Stryker's InSpace subacromial balloon spacer two-year, Level 1 randomized controlled clinical study published in the Journal of Bone and Joint Surgery

InSpace implant demonstrated to be a viable option for patients with massive irreparable rotator cuff tears.*

KALAMAZOO, Mich., May 3, 2022 /PRNewswire/ — Stryker (NYSE: SYK) announced today the publication of results from a multicenter, single-blinded, randomized controlled trial comparing Stryker’s InSpace implant with partial repair for the treatment of full-thickness massive irreparable rotator cuff tears (MIRCTs) in the Journal of Bone and Joint Surgery (JBJS).

The comparative study evaluated the efficacy and safety of Stryker’s InSpace implant with arthroscopic partial repair in patients with irreparable, posterosuperior MIRCTs.

Results of the two-year study demonstrated the InSpace implant as an appropriate alternative to partial repair in patients with MIRCTs. The study also revealed notable patient benefits including early functional recovery and pain relief combined with a shorter operative time.

MIRCTs are one of the most common causes of shoulder dysfunction.1,2,3 The InSpace balloon implant* is a breakthrough solution in the shoulder continuum of care that addresses MIRCTs and provides a new, simple surgical treatment option, allowing surgeons to better meet the needs of their patients.

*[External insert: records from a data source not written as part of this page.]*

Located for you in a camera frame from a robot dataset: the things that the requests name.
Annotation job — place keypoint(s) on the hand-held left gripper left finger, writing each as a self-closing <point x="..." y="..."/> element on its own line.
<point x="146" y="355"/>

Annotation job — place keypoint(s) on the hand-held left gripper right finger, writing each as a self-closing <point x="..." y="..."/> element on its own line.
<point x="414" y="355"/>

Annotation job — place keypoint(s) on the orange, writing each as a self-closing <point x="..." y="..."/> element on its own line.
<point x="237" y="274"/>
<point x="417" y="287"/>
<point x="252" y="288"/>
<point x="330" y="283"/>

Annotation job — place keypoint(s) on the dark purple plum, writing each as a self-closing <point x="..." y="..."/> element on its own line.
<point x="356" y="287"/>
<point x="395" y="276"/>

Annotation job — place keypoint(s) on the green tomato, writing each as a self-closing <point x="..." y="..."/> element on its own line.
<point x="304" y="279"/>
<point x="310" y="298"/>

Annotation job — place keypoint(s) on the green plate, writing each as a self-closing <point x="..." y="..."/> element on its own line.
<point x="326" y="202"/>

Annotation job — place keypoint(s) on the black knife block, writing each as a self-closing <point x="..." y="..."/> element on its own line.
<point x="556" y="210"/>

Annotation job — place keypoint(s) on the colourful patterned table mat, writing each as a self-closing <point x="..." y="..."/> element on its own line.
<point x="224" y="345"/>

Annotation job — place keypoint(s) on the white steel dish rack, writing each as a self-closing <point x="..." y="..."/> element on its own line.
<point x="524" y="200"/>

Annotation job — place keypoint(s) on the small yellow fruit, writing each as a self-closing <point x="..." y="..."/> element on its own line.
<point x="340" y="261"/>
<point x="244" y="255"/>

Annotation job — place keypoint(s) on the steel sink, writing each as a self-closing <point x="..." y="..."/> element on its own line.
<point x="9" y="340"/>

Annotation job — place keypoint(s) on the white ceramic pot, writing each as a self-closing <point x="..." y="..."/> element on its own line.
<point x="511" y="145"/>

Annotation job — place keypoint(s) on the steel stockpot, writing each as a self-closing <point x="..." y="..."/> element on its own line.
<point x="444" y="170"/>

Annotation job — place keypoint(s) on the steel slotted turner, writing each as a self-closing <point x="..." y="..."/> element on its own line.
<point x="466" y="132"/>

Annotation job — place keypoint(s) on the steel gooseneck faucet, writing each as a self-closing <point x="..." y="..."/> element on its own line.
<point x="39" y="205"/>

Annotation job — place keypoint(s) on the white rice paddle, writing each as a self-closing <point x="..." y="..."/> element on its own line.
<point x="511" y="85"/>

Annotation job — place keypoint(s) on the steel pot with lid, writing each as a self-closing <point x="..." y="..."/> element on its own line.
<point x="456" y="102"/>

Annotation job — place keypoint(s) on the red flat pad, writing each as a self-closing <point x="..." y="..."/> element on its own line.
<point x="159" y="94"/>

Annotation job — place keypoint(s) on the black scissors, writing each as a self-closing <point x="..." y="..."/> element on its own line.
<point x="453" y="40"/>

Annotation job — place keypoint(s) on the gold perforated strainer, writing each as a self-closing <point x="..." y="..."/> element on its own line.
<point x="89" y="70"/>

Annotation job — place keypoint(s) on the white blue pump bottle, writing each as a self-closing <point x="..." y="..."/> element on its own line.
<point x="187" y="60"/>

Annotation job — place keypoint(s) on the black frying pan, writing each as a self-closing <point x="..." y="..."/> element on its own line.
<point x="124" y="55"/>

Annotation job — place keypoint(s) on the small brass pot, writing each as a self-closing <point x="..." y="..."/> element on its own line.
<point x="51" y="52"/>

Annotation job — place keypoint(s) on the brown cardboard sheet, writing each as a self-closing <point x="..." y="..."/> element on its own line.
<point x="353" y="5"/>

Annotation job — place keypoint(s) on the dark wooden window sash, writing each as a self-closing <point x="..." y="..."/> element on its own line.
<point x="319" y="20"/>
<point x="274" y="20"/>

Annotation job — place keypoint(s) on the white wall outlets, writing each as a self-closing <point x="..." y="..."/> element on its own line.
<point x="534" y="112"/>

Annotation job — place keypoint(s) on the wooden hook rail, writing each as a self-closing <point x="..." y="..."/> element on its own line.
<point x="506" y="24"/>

“We are excited to see the high-quality data from the U.S. InSpace trial accepted and published by one of the most prestigious orthopaedic journals,” said the lead investigator in the clinical study, Nikhil Verma, M.D. “These results demonstrating InSpace as a safe and effective option with earlier functional recovery, pain relief and shorter operative times are helping us change the game in shoulder surgery and creating better care for patients.”

About the clinical study

The purpose of the Level 1 InSpace pivotal study – a prospective, single-blinded, multi-center, randomized, controlled trial was to assess the safety and effectiveness of the InSpace Implant (IS) compared to Partial Repair (PR). The study evaluated 184 (n=93 IS; n=91 PR) randomized eligible patients with symptomatic massive full thickness rotator cuff tears that failed non-operative management, through 24 months of follow-up. 1

Click here to read the full JBJS article on the study.

About the balloon

InSpace is a biodegradable implant designed to restore the subacromial space, providing a less invasive solution compared to other surgical treatment options that require fixation devices or grafts and has been demonstrated to improve shoulder motion and function.4

More information about the InSpace balloon implant is available at

About Stryker

Stryker is one of the world’s leading medical technology companies and, together with its customers, is driven to make healthcare better. The company offers innovative products and services in Medical and Surgical, Neurotechnology, Orthopaedics and Spine that help improve patient and healthcare outcomes. Alongside its customers around the world, Stryker impacts more than 100 million patients annually. More information is available at

Media contact  
Kara Rasmussen  
Sr. Director, Communications and PR  
[email protected]  
Phone: 408 529 7512

1. Novi M, et al. Irreparable rotator cuff tears: challenges and solutions. Orthop Res Rev. 2018; 10:93-103.  
2. Yamamoto A, et al. Prevalence and risk factors of a rotator cuff tear in the general population. J Shoulder Elbow Surg. 2010; 19(1):116-120.  
3. Minagawa H, et al. Prevalence of symptomatic and asymptomatic rotator cuff tears in the general population: From mass-screening in one village. J Orthop. 2013; 10(1):8-12.  
4. Verma N, Srikumaran U, Roden CM, Rogusky EJ, Lapner P, Neill H, Abboud JA. (2022). InSpace implant compared with partial repair for treatment of full-thickness massive rotator cuff tears. J Bone Joint Surg Am. Advance online publication. doi. 10.2106/JBJS.21.00667

*The InSpace™ subacromial tissue spacer system is indicated for the treatment of patients with massive, irreparable full-thickness torn rotator cuff tendons due to trauma or degradation with mild to moderate gleno-humeral osteoarthritis in patients greater than or equal to 65 years of age whose clinical conditions would benefit from treatment with a shorter surgical time compared to partial rotator cuff repair.